Everything in the data gets repeated exactly, except for the pictures.

**Provided material**
-=-=-

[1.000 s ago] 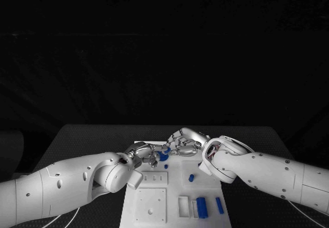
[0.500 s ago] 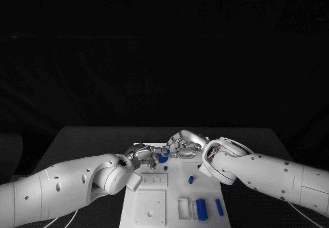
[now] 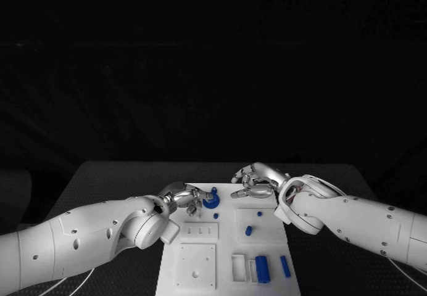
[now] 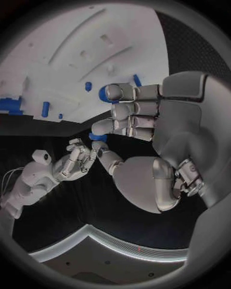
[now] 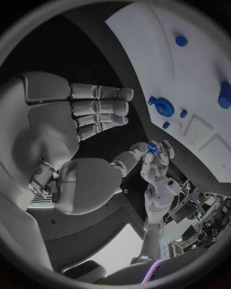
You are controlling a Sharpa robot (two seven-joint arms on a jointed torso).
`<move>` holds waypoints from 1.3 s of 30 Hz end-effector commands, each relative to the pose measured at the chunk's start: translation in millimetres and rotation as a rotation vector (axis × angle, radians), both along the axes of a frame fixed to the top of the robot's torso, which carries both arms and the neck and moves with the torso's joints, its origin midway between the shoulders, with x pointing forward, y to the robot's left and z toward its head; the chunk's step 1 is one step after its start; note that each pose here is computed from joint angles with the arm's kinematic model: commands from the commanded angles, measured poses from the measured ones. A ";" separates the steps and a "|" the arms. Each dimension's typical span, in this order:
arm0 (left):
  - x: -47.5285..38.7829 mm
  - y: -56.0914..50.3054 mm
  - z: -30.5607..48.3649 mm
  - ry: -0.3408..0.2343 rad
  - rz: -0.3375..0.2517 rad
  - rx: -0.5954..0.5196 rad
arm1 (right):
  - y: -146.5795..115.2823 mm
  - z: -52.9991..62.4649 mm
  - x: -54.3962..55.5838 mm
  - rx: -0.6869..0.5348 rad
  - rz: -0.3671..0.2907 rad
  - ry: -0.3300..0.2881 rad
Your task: Assemble the parts on the task board
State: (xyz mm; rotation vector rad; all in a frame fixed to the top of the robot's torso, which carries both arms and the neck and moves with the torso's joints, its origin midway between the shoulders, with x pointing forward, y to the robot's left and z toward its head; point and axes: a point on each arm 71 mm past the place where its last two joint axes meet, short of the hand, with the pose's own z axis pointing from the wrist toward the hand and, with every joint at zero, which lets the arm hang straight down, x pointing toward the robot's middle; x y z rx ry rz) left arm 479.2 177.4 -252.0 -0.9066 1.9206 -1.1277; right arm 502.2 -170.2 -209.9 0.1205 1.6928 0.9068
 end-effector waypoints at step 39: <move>-28.4 4.8 -17.5 -0.199 -0.112 0.675 | -82.1 36.9 48.7 0.173 -0.231 -0.044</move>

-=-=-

**Response box**
[1.000 s ago] 
[0.500 s ago] 
[now] 
[now] 
[now] 
You are controlling a Sharpa robot (two seven-joint arms on a jointed torso).
`<move>` holds waypoints from 1.3 s of 30 Hz end-effector commands, each relative to the pose measured at the chunk's start: translation in millimetres and rotation as a rotation vector (axis × angle, radians), both along the axes of a frame fixed to the top of the robot's torso, which carries both arms and the neck and moves with the torso's joints, its origin midway between the shoulders, with x pointing forward, y to the robot's left and z toward its head; the chunk's step 1 is one step after its start; note that each pose here is computed from joint angles with the arm's kinematic model: commands from the commanded angles, measured poses from the measured ones. A ";" separates the steps and a "|" the arms. Each dimension's typical span, in this order:
arm0 (left):
  - x: -47.5285..38.7829 mm
  - y: -56.0914..50.3054 mm
  - z: -30.5607..48.3649 mm
  - ry: -0.3408..0.2343 rad
  - rz: -0.3375..0.2517 rad
  - rx: -0.5954..0.5196 rad
arm1 (right):
  - y: -146.5795..115.2823 mm
  - z: -52.9991..62.4649 mm
  - x: -54.3962..55.5838 mm
  - rx: -0.6869..0.5348 rad
  - rz: -0.3671..0.2907 rad
  - ry: -0.3300..0.2881 rad
Your task: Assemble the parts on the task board
State: (xyz mm; rotation vector rad; all in a frame fixed to the top of the robot's torso, which carries both arms and the neck and moves with the torso's joints, its origin midway between the shoulders, with x pointing forward, y to the robot's left and z toward its head; point and axes: a point on each arm 71 mm past the place where its last two joint axes meet, short of the hand, with the pose's own z axis pointing from the wrist toward the hand and, with every joint at zero, which lets the arm hang straight down, x pointing toward the robot's middle; x y z rx ry rz) left arm 479.2 177.4 -252.0 -0.9066 1.9206 -1.1277; right arm 502.2 -170.2 -209.9 0.1205 1.6928 0.9068
 end-effector waypoints at step 39: <move>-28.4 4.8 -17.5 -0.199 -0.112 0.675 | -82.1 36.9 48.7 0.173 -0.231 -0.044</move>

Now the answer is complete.